By Noel Mayes (Trustee)

Boiler Upgrade Grant

The £5,000 grant for changing a fossil fuel boiler to an alterrnative is now active. CLICK HERE

Have any members applied for this yet? Let us know what the process has been like so we can compare it to earlier boiler upgrade grants.

Energy measures that are no longer fit for purpose for domestic properties are being revised.

The government have asked the Building Research Establishment to develop a new methodoogy to better measure the energy performance of UK homes. At present, sellers of a house are required to give a current EPC (Energy Performance Certificate) to any potential buyers.

Letters and colous of an EPCThe new methodology – ‘SAP 11’ – will be more suited to technologies designed to decarbonise homes, such as heat pumps, renewables and smart technologies.SAP 11 is due to be ready in time for the Future Homes Standard in 2025.

(Can't the government and the BRE introduce it sooner?
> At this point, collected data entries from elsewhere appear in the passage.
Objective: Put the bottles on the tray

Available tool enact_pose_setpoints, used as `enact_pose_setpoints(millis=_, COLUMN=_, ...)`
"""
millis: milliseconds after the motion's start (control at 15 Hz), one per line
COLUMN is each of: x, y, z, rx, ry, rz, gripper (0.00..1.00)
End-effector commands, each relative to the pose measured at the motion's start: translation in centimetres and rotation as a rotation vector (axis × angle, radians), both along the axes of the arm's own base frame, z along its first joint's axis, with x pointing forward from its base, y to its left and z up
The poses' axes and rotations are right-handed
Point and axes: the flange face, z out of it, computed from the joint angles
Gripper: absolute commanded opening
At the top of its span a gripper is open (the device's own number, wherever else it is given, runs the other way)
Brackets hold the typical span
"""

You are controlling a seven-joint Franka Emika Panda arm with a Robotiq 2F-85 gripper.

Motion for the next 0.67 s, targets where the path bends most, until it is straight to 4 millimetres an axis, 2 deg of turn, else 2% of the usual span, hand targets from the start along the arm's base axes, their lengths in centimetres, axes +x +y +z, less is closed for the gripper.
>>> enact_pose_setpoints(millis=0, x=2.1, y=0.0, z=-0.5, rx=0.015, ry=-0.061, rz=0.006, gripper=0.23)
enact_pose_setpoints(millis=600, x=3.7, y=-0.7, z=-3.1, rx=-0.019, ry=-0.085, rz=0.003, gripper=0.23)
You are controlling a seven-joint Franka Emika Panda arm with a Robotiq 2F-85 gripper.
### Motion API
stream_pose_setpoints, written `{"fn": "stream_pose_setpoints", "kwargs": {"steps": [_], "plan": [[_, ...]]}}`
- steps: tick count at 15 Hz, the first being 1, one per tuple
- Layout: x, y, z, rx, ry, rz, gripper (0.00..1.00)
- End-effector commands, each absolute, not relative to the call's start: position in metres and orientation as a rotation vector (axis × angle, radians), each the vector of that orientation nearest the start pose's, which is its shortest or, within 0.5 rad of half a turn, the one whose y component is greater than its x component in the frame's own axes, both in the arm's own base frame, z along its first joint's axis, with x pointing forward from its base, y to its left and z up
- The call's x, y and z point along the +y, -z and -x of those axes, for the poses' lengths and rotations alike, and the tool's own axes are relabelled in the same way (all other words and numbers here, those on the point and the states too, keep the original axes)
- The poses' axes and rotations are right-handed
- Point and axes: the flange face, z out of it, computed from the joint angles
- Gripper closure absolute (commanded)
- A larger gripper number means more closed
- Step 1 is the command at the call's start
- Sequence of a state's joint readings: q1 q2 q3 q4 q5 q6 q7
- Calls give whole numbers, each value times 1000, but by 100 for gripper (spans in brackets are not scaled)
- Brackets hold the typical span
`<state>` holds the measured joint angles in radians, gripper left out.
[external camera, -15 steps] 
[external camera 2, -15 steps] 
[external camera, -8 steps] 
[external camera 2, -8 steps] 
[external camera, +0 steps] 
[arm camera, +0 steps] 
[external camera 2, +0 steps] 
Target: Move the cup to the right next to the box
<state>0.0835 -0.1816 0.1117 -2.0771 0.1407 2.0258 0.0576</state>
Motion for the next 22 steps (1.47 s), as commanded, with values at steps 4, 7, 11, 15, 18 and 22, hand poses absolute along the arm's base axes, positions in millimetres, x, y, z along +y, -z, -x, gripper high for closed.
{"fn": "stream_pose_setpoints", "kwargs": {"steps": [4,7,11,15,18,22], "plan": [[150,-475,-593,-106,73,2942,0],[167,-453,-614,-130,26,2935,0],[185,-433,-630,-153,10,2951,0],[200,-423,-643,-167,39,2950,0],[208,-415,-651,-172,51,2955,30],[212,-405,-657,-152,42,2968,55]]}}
The current EPC is no longer fit for purpose because low carbon heating is already being installed in many houses. MAH, Trustee)
Mary Ann's retrofit - progress report
Since the last newsletter, my architect looked into the issues I had raised and came to see me in early April to talk through the possible solutions.

The most important item is the cold bridge in the eaves and the ventilation. He gave me a drawing (cropped and shown below) which shows my loft and the eaves now and after what could be done.

We also realised that each of my four roof edges might need different treatment, and he wasn't sure whether the builder would be able to remove enough tiles.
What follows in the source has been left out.